The California Geological Survey has released five official hazard zone maps covering parts of San Mateo County, including large swaths of the Coastside. The maps may influence the region’s development for years to come.

Issued on Thursday, the maps pinpoint areas where an earthquake has the potential to trigger landslides and liquefaction, a geological phenomenon that temporarily transforms loose soil into a fluid suspension resembling quicksand. The maps also designate specific zones that require geotechnical studies before any construction or development is allowed. 

Tim McCrink, program manager for the California Geological Survey, said that the purpose of the hazard zone maps is to pinpoint areas where site-specific studies are necessary. 

“The best way to figure out if the hazard is on the parcel that you’re interested in is to get a geotechnical engineer out there,” said McCrink. “Then they (dig) some bore holes and trenches as part of a very specific investigation to see if the hazards exist on the site.” 

Each map covers an area, referred to as a “quadrangle,” totaling around 60 square miles. The map outlining the Montara Mountain quadrangle identifies a liquefaction zone that extends west of San Francisco International Airport to the San Andreas Fault.

It also pinpoints liquefaction zones near Pacifica State Beach, San Pedro Valley, El Granada and the Half Moon Bay Airport. Nearly three-quarters of the Montara Mountain quadrangle could be prone to landslides. 

“Most development projects are going to have that geological review or technical study done anyway,” said McCrink. “The zones are focused on what the expected hazard might be. If a consultant sees that a property is in a liquefaction zone, they’re going to design their investigation to address that. They’re going to be looking for different types of soil at different depths and density.” 

The maps themselves are an aftershock of the 1989 earthquake that rattled Loma Prieta, near Santa Cruz. According to geological survey officials, an earthquake of a 5.5 magnitude or higher can catalyze landslides and liquefaction. While shaking causes most of the mayhem during a major earthquake, both landslides and liquefaction caused significant damage during the Loma Prieta quake. 

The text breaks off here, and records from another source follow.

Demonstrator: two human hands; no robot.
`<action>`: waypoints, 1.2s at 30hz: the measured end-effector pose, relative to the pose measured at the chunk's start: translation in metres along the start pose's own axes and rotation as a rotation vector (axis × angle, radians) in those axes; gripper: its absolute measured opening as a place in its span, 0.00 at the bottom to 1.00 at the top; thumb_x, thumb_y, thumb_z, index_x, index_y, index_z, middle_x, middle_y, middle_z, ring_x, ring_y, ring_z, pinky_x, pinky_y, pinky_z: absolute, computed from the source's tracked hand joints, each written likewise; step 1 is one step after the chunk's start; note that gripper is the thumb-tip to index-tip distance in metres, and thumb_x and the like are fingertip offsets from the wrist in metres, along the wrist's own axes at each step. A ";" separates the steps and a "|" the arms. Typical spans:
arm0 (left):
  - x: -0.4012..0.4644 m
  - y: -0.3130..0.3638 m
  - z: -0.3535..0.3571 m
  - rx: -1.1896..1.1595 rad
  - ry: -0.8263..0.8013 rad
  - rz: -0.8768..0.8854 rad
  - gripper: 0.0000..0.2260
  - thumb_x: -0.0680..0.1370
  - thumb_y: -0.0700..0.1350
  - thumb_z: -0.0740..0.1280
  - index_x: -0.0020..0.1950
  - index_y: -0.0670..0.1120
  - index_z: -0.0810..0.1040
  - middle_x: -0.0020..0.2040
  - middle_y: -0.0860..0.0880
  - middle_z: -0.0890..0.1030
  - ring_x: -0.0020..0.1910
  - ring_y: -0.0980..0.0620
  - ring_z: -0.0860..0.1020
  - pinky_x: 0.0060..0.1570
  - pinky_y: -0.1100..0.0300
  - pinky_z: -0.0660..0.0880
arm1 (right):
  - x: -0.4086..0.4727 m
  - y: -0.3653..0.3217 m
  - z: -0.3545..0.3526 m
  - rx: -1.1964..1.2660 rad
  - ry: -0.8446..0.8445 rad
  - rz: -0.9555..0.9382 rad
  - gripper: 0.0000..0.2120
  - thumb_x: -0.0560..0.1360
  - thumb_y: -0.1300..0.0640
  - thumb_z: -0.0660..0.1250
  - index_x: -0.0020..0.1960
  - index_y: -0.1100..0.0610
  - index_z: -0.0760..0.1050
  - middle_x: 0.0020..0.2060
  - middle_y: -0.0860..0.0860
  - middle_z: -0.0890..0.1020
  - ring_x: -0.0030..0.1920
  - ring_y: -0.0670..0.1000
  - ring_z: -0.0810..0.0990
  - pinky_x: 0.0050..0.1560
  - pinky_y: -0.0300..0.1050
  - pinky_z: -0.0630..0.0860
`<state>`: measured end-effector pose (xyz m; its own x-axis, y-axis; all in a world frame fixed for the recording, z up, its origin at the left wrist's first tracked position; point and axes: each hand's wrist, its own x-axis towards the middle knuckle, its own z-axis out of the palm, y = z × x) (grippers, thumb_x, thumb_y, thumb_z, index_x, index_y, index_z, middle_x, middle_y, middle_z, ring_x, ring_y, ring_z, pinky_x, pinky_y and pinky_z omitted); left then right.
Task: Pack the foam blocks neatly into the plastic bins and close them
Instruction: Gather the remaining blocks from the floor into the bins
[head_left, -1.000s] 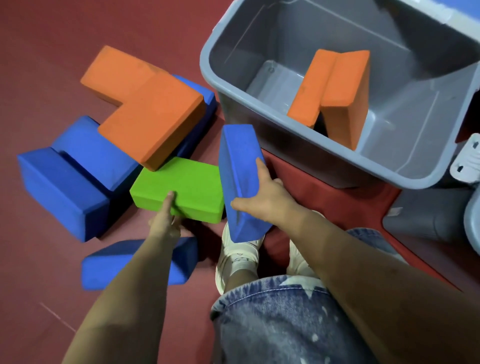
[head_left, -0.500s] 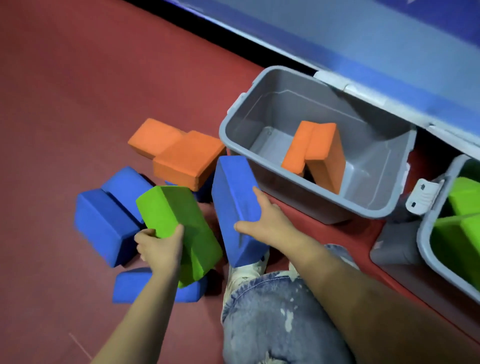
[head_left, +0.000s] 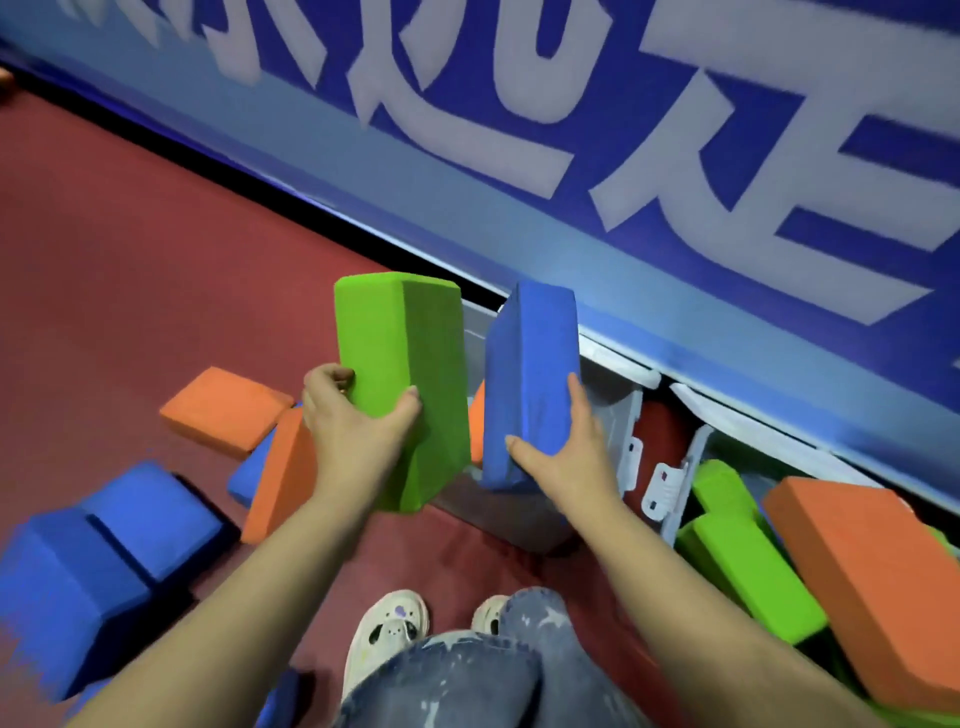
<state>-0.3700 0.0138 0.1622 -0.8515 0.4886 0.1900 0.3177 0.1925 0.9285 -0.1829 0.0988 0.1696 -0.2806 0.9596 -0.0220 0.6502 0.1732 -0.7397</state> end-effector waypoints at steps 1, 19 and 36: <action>0.003 0.010 0.016 -0.010 -0.005 0.012 0.29 0.65 0.51 0.76 0.57 0.39 0.68 0.53 0.46 0.69 0.56 0.43 0.71 0.59 0.50 0.68 | 0.009 0.001 -0.008 -0.027 0.023 -0.023 0.48 0.67 0.48 0.75 0.77 0.46 0.48 0.69 0.55 0.64 0.66 0.54 0.69 0.62 0.43 0.67; 0.007 -0.080 -0.036 -0.028 -0.230 -0.447 0.22 0.76 0.51 0.69 0.65 0.42 0.72 0.65 0.43 0.74 0.63 0.46 0.72 0.65 0.52 0.69 | 0.011 -0.031 0.065 -0.317 -0.565 -0.123 0.48 0.70 0.41 0.70 0.78 0.55 0.45 0.75 0.57 0.56 0.75 0.54 0.56 0.72 0.44 0.57; -0.095 -0.277 -0.180 0.959 -0.926 -0.401 0.46 0.68 0.54 0.74 0.78 0.59 0.48 0.79 0.52 0.44 0.78 0.46 0.44 0.70 0.39 0.57 | -0.132 -0.042 0.279 -0.417 -1.020 0.051 0.38 0.74 0.47 0.67 0.77 0.53 0.51 0.73 0.57 0.61 0.72 0.55 0.63 0.67 0.42 0.63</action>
<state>-0.4526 -0.2393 -0.0554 -0.4883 0.5686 -0.6620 0.6003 0.7694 0.2181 -0.3700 -0.0972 0.0164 -0.5727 0.3676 -0.7327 0.8111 0.3839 -0.4413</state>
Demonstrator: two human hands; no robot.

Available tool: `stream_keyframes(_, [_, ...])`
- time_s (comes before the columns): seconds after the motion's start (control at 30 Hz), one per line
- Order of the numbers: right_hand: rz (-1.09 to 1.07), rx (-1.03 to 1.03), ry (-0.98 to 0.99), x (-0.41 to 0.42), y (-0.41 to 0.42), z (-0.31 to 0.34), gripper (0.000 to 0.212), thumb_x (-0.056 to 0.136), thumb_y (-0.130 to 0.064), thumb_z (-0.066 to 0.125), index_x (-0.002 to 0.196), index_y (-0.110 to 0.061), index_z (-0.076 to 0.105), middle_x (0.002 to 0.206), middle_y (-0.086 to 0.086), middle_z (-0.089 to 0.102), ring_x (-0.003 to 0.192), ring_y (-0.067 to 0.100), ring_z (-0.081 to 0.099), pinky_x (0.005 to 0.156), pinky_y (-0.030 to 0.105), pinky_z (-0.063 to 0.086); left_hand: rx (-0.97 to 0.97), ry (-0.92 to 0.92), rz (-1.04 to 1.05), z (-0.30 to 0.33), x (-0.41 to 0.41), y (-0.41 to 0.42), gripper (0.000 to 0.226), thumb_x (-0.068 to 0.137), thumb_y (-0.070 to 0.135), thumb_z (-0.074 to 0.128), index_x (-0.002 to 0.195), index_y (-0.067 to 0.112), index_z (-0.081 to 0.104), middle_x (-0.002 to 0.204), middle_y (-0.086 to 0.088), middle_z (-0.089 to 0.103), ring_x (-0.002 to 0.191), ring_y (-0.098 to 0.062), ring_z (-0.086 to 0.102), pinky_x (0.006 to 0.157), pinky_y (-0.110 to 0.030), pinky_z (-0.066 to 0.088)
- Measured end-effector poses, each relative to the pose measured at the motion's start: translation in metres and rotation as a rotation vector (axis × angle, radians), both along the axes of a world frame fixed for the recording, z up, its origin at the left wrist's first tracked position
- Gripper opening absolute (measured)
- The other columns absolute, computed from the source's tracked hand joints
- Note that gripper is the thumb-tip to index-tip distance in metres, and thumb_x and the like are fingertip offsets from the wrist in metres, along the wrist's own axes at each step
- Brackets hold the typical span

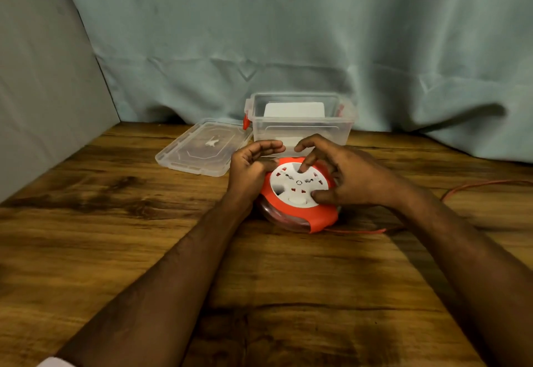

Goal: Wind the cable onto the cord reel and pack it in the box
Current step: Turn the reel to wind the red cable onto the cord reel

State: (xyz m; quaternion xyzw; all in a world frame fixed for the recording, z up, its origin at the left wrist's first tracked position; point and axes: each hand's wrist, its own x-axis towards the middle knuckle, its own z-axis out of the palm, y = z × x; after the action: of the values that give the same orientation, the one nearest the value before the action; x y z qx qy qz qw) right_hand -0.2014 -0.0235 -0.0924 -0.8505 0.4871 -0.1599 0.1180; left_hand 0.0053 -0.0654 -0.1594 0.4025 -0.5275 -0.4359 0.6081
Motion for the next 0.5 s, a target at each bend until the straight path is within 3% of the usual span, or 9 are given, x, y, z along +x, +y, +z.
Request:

The Seismic Hazards Mapping Act, which mandated the regulatory maps across the state, was passed the following year. 

Over the past few decades, McCrink said, the maps have helped local jurisdictions to identify potential hazards, and any development changes required, before construction occurs. 

“One of the things we’ve found after major earthquakes is that cities and counties don’t have the resources to issue permits when people want to rebuild after an earthquake,” he said. 

“That whole process of investigation and mitigation tends not to happen. So people rebuild in the same bad spot, without those, which just sets them up for disaster in the next earthquake.

“If you identify the hazard and fix it beforehand, your community is going to be far more resilient,” he added. “And the cost of coming back is going to be infinitely smaller.”